Precursor: A chemical that precedes another in a
series of metabolic breakdowns.
Quantum Physics: The scientific study of sub-atomic
reality.
REM:
The phase of the sleep cycle where there are "rapid eye movements," and
dreaming occurs.
Right
Brain: The right hemisphere of the human brain which is
associated with pattern recognition and nonlinear holistic thinking.
Selfish Gene Theory: Darwin's theory of natural selection
applied at the genetic level, which proposes that the unit of selection in
evolution is not the species or the organism, but the gene.
Separatrix: The threshold between attractors in a dynamic
system.
Sociobiology: The biological study of social behavior in
animals, based upon the understanding that social behaviors can be
genetically encoded and evolve through the evolutionary process of natural
selection.
Space-time Warp:
A crinkle, tear, or bend in the space-time continuum.

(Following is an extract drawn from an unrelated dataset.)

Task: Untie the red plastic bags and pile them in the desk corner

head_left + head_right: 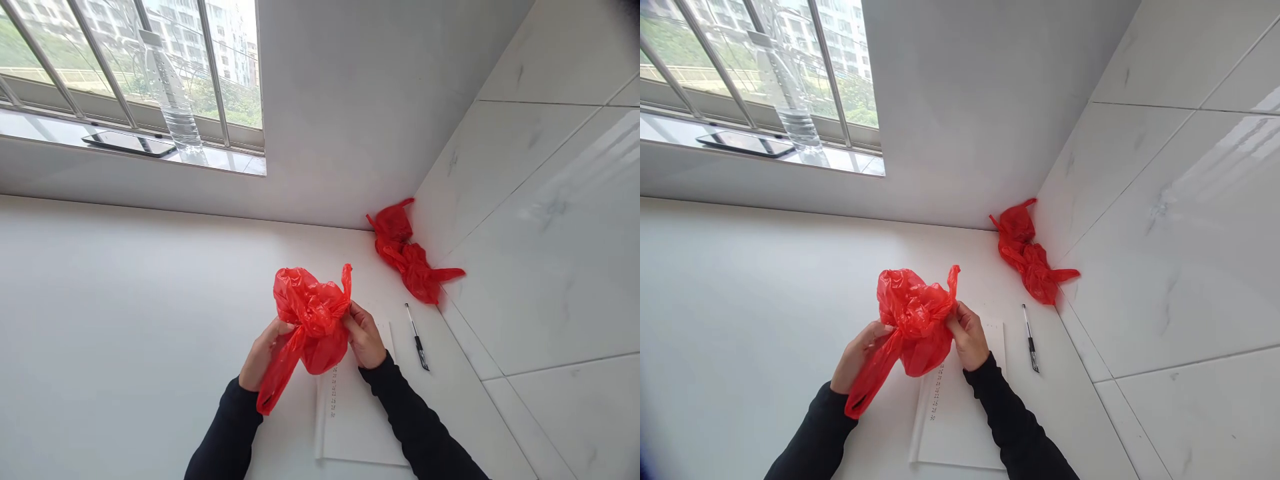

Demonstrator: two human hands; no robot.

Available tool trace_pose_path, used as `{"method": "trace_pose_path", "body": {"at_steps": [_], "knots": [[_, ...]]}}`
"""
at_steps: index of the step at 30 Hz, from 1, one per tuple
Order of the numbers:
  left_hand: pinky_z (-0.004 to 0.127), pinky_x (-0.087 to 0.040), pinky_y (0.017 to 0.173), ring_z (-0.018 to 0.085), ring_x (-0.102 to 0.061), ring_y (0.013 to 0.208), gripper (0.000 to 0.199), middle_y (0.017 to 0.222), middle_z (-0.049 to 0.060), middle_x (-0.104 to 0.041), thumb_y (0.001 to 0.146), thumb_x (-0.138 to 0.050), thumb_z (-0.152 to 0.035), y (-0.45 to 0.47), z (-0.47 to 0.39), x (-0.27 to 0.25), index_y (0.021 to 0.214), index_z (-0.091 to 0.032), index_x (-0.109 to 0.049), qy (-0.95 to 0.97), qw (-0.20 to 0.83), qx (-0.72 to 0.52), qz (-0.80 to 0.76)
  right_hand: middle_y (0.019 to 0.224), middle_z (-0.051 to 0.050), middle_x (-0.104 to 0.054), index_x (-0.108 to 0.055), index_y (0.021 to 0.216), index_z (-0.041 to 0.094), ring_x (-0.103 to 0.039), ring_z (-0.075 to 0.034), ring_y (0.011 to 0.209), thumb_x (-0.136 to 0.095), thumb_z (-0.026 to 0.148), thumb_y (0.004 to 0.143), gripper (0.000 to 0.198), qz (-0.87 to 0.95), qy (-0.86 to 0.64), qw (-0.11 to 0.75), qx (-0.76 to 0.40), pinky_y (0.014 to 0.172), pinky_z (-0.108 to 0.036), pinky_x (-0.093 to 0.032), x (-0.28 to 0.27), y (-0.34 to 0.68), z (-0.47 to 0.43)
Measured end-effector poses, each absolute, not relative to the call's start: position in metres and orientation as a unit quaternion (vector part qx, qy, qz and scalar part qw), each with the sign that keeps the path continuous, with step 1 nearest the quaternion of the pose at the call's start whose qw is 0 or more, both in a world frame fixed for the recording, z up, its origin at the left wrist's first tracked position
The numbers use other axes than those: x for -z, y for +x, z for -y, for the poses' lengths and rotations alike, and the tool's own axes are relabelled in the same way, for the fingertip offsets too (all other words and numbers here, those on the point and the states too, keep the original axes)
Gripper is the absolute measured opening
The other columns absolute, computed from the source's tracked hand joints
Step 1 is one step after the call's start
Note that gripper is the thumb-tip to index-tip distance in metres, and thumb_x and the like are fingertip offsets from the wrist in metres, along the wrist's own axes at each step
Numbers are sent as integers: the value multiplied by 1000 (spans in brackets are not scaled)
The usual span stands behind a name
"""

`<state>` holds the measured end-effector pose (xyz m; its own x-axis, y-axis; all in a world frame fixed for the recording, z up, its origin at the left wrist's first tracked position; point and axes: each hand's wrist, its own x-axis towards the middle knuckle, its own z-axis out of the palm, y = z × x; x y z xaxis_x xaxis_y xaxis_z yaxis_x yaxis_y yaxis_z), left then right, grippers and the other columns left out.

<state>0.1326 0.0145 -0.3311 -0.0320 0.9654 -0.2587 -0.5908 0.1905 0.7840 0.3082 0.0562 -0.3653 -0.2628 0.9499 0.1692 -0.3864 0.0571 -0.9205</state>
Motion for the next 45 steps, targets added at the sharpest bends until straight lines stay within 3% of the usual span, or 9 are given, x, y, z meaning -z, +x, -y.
{"method": "trace_pose_path", "body": {"at_steps": [3, 7, 12, 19, 23, 28, 32, 41, 45], "knots": [[25, -47, 57, 14, -56, 60, 14, 74, 2, -68, 68, -73, -21, 132, -17, 333, 79, -15, -67, 298, 666, -561, -390, 103, -4, -71, -68, 107, 25, -65, -21, 88, -62, 41, 93, 22, 468, -293, 544, -632, 77, -32, -51, 368, 310, -59], [24, -47, 60, 20, -64, 79, 40, 92, 4, -71, 62, -84, -16, 131, -27, 346, 98, -18, -67, 396, 628, -564, -363, 109, -5, -69, -66, 107, 25, -64, -21, 91, -70, 40, 87, 26, 502, -274, 517, -637, 81, -33, -52, 366, 309, -56], [24, -47, 59, 23, -65, 87, 38, 94, 6, -71, 67, -84, -35, 132, -29, 356, 98, -20, -67, 390, 621, -586, -344, 110, -6, -70, -68, 109, 24, -64, -24, 100, -67, 37, 90, 23, 518, -271, 537, -608, 90, -37, -51, 365, 308, -54], [35, -50, 93, 27, -56, 118, 38, 127, 7, -63, 82, -74, -25, 133, -23, 347, 118, -26, -64, 462, 595, -581, -307, 122, -7, -66, -62, 119, 27, -64, -25, 107, -58, 42, 94, 29, 465, -281, 530, -651, 89, -39, -54, 365, 309, -57], [40, -49, 97, 29, -58, 118, 28, 121, 10, -66, 87, -68, -31, 130, -28, 353, 114, -22, -67, 442, 569, -590, -365, 123, -7, -66, -63, 119, 24, -62, -26, 111, -65, 39, 91, 32, 524, -277, 492, -638, 99, -41, -48, 362, 308, -55], [43, -55, 84, 32, -64, 106, 36, 112, 11, -70, 84, -70, -42, 134, -28, 352, 113, -21, -66, 407, 605, -562, -390, 113, -7, -70, -67, 108, 22, -65, -26, 103, -67, 37, 89, 24, 529, -296, 506, -614, 93, -41, -51, 367, 309, -56], [44, -51, 95, 31, -60, 115, 37, 119, 10, -67, 78, -76, -33, 137, -23, 347, 112, -22, -64, 450, 612, -525, -384, 107, -7, -71, -67, 105, 21, -65, -26, 99, -64, 41, 90, 25, 529, -333, 517, -585, 90, -40, -51, 367, 309, -57], [43, -49, 97, 32, -60, 115, 34, 118, 9, -68, 78, -75, -31, 138, -23, 341, 110, -22, -66, 450, 595, -538, -391, 107, -5, -71, -68, 106, 25, -64, -26, 101, -66, 37, 89, 22, 561, -334, 514, -556, 93, -40, -49, 358, 309, -52], [43, -50, 92, 31, -63, 105, 23, 104, 8, -72, 77, -75, -32, 137, -23, 341, 96, -21, -69, 384, 567, -600, -415, 109, -5, -70, -68, 108, 26, -63, -26, 104, -64, 39, 90, 22, 561, -320, 508, -570, 95, -40, -48, 359, 310, -52]]}}
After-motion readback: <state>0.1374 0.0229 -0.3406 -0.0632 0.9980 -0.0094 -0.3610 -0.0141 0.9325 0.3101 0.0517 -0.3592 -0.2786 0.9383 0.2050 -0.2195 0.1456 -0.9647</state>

Strange Attractor: The orbital point in the mathematical
mapping of a dynamic system that is neither fixed nor oscillating, but
rather spirals inward.
Symbiosis:
(Greek symbioun, "to live
together"), in biology, term for the interdependence of different species,
which are sometimes called symbionts.
Tangles:
Diagrams that map the skeletal structure of a dynamical system.
Teleology:
The study of ends or final causes; the explanation of phenomena by
reference to goals or purposes.
Theory of Formative Causation:
The hypothesis that organisms or morphic units at all levels of complexity
are organized by morphic fields, which are themselves influenced and
stabilized by morphic resonance from all previous similar morphic units.
Topological Manifold: A multi-leveled surface area.
Unified Field Theory: The Holy Grail of physics, which
would mathematically unite all the known forces of the universe under a
single comprehensive framework.
Virtual Reality: Interactive technology which totally
controls sensory input and creates the convincing illusion that one is
completely immersed in a computer-generated world.